Listed records:
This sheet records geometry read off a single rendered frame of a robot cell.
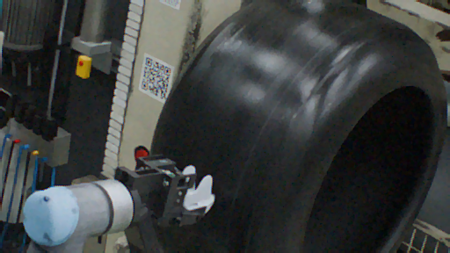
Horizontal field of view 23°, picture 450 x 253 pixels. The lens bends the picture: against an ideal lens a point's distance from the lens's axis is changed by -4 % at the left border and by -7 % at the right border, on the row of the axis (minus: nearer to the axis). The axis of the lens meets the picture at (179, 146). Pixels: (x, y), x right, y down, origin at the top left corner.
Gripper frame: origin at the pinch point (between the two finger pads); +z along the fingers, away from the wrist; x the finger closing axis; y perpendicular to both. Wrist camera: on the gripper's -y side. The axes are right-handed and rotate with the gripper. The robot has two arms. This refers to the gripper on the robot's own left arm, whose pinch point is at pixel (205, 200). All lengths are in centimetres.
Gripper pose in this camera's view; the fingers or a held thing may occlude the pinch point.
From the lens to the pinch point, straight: 179.7
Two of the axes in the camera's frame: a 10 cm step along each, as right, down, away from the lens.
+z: 6.6, -1.0, 7.5
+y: 2.4, -9.1, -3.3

What the task requires: Extract the lines above from the one containing "Gripper pose in" to the last line, both included, exactly as written.

Output of the exercise:
Gripper pose in this camera's view; the fingers or a held thing may occlude the pinch point.
From the lens to the pinch point, straight: 179.7
Two of the axes in the camera's frame: a 10 cm step along each, as right, down, away from the lens.
+z: 6.6, -1.0, 7.5
+y: 2.4, -9.1, -3.3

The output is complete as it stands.